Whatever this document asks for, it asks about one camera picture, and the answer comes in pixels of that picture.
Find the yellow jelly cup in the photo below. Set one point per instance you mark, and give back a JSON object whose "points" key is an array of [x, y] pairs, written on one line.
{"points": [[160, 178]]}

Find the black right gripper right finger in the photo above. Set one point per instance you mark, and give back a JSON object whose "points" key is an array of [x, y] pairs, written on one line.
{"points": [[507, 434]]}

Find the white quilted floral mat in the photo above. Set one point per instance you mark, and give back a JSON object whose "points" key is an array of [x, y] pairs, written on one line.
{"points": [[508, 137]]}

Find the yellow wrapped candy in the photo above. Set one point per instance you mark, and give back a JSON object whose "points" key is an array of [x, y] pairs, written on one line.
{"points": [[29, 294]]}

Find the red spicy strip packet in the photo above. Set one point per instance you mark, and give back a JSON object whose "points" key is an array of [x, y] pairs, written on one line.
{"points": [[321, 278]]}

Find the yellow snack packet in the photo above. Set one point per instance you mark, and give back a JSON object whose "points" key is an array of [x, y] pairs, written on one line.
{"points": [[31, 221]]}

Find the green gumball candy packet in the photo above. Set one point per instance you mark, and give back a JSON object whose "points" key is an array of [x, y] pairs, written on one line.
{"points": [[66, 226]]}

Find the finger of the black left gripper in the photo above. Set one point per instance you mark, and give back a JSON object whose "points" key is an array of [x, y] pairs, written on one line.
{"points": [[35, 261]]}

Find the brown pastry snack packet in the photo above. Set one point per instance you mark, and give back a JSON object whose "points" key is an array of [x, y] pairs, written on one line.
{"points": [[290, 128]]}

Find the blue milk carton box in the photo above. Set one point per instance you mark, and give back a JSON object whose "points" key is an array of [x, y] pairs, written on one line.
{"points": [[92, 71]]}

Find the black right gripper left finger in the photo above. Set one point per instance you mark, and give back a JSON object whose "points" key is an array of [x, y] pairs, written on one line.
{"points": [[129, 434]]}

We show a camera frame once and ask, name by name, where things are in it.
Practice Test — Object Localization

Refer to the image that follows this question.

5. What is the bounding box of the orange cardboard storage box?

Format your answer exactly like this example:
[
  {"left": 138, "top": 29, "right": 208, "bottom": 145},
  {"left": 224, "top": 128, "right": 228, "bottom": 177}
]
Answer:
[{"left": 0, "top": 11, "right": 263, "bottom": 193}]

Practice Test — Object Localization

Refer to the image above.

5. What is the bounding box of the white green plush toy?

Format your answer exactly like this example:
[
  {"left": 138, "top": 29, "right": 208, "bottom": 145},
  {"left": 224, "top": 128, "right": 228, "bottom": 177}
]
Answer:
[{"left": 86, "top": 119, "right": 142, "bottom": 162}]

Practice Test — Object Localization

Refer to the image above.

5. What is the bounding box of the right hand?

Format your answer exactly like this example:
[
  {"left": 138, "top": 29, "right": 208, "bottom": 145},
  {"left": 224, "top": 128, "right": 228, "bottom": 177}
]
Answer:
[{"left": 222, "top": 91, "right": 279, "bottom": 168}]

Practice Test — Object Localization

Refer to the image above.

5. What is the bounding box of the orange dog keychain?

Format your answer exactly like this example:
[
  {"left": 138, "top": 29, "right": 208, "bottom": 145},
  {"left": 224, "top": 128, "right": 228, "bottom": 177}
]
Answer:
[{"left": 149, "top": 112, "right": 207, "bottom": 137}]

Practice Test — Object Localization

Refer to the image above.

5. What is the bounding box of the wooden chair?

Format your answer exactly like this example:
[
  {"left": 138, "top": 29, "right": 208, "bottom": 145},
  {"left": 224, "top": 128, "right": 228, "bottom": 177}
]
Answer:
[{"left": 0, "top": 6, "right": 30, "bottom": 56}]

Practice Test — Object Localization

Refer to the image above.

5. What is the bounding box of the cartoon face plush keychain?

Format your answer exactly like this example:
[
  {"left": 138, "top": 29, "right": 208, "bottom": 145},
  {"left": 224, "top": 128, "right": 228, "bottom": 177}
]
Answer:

TASK REQUIREMENTS
The lines to return are those in the entries above that hold "keychain".

EXERCISE SOLUTION
5. What is the bounding box of the orange dog keychain?
5. What is the bounding box of the cartoon face plush keychain?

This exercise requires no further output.